#### [WORK ITEM]
In the entries below, find the line with "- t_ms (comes" and the line with "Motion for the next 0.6". Return those two lines and all lines between them, exactly.

---*---

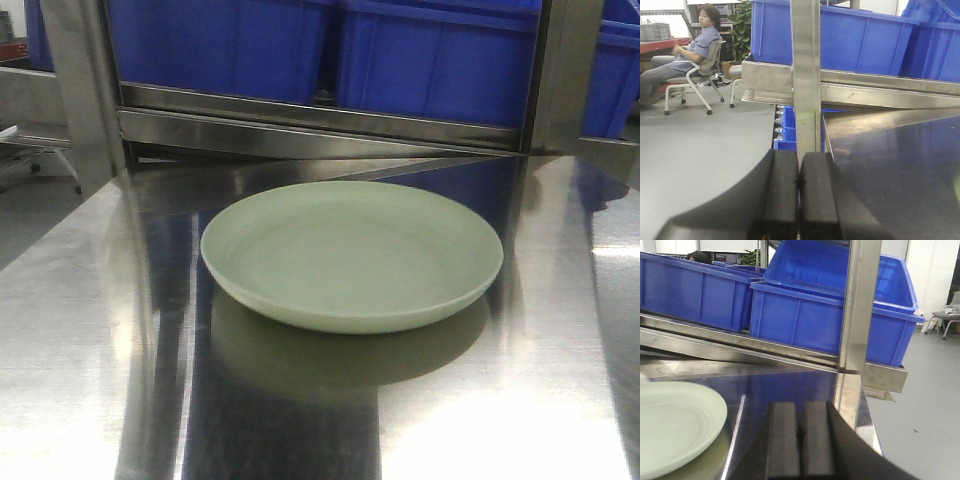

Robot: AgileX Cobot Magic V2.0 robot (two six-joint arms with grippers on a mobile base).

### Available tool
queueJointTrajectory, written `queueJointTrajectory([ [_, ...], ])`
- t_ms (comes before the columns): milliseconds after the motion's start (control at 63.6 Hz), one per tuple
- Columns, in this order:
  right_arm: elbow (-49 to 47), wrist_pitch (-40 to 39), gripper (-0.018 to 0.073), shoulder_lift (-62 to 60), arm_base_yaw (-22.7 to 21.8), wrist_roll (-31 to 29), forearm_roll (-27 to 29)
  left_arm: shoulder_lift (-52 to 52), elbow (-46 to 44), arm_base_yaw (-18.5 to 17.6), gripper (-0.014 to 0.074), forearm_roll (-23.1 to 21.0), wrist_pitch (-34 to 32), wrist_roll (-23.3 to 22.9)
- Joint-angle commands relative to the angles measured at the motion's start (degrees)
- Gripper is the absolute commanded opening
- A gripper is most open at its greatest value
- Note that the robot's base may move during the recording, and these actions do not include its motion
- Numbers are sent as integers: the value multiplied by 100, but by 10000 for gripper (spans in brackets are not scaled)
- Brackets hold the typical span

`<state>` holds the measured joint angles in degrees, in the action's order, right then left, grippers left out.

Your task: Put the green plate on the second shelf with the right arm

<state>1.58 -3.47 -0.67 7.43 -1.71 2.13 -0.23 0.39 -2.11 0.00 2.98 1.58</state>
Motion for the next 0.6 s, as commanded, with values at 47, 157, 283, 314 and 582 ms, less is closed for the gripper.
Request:
queueJointTrajectory([
  [47, -102, -520, 54, 7, 9, -27, -54, -92, 227, -18, 130, 0, -458, -9],
  [157, -102, -876, 54, 7, 9, -27, -54, -92, 227, -18, 130, 0, -458, -9],
  [283, -102, -1174, 54, 7, 9, -27, -54, -92, 227, -18, 130, 0, -458, -9],
  [314, -102, -1189, 54, 7, 9, -27, -47, -92, 227, -18, 130, 0, -458, -9],
  [582, -1416, 250, 54, 28, 9, 662, -213, -92, 227, -18, 130, 0, -458, -9],
])
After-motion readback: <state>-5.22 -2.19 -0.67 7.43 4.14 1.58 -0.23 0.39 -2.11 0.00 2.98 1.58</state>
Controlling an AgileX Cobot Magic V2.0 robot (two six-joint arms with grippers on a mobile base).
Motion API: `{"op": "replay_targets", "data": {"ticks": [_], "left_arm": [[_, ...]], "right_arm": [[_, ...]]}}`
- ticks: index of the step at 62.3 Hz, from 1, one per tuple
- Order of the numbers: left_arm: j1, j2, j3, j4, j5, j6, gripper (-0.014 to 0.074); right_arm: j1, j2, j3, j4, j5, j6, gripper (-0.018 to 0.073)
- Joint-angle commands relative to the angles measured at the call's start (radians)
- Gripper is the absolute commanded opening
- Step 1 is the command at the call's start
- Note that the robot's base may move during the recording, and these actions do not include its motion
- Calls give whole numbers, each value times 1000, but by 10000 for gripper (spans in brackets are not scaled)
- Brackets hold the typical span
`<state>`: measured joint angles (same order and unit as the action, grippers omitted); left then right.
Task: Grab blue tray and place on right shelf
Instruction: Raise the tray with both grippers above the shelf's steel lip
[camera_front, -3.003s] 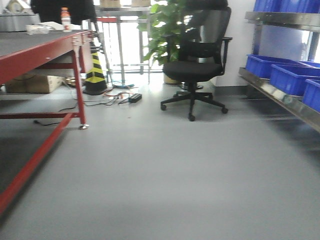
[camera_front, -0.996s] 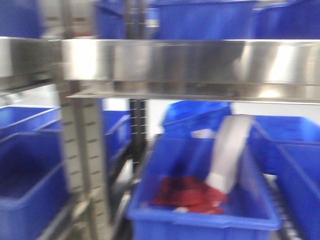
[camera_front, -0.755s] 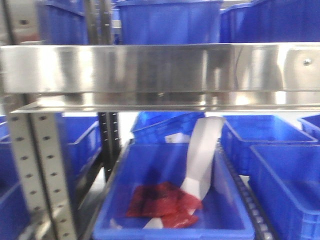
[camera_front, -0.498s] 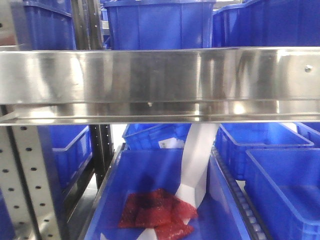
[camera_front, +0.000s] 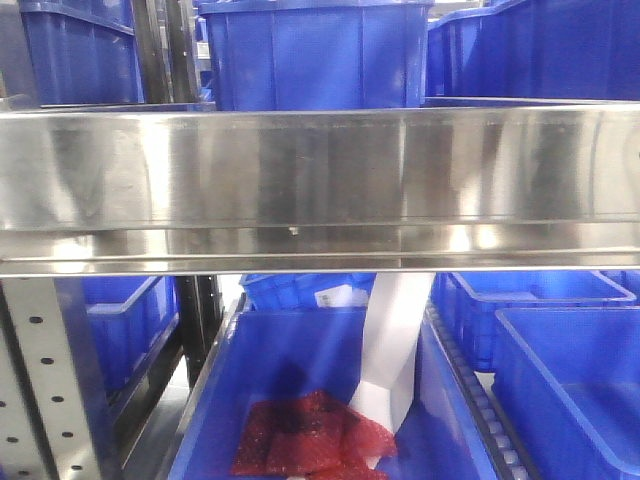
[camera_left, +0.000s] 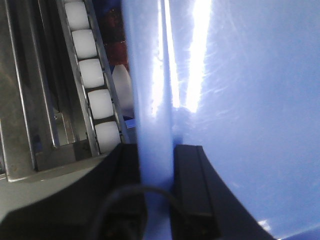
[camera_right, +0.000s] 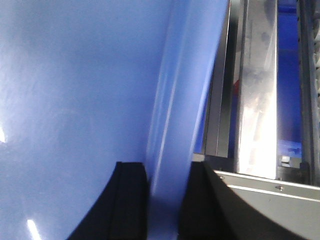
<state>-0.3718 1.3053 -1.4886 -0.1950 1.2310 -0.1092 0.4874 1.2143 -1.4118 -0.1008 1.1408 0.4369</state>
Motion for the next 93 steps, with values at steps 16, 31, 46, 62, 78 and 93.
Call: {"op": "replay_targets", "data": {"ticks": [16,31,46,62,78,93], "left_arm": [[-3,-29,-32,52,57,33,-48],[-3,-29,-32,52,57,33,-48],[-3,-29,-32,52,56,33,-48],[-3,-29,-32,52,56,33,-48],[1,32,-68,52,42,38,-48],[5,223,-230,27,-9,29,-48]], "right_arm": [[-6,-27,-30,-89,-33,-30,55],[-6,-27,-30,-89,-33,-30,55],[-6,-27,-30,-89,-33,-30,55],[-6,-27,-30,-89,-40,-30,55],[-20,4,-55,-88,-74,-39,56],[-102,150,-169,-86,-69,-92,56]]}}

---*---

#### [RESPONSE BOX]
- t_ms (comes before the columns): milliseconds after the motion's start (control at 63.6 Hz), one per tuple
- Columns, in this order:
  right_arm: elbow (-49 to 47), wrist_pitch (-40 to 39), gripper (-0.018 to 0.073), shoulder_lift (-62 to 60), arm_base_yaw (-22.7 to 21.8), wrist_roll (-31 to 29), forearm_roll (-27 to 29)
  left_arm: shoulder_lift (-52 to 52), elbow (-46 to 44), arm_base_yaw (-18.5 to 17.6), gripper (-0.014 to 0.074), forearm_roll (-23.1 to 21.0), wrist_pitch (-34 to 32), wrist_roll (-23.3 to 22.9)
- Joint-angle commands relative to the angles measured at the motion's start (degrees)
- Gripper is the absolute commanded opening
- A gripper is most open at its greatest value
- Note that the robot's base may move during the recording, and these actions do not include its motion
- Numbers are sent as integers: the value multiplied by 100, but by 10000 for gripper (spans in brackets are not scaled)
- Brackets hold the typical span

`<state>` holds the measured joint angles in degrees, in the action's order, right then left, grippers left out.

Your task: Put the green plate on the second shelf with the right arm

<state>1.58 -3.47 -0.67 7.43 -1.71 2.13 -0.23 0.39 -2.11 0.00 2.98 1.58</state>
Motion for the next 0.6 s, as commanded, with values at 47, 157, 283, 314 and 582 ms, less is closed for the gripper.

An answer has been given, and the exercise is complete.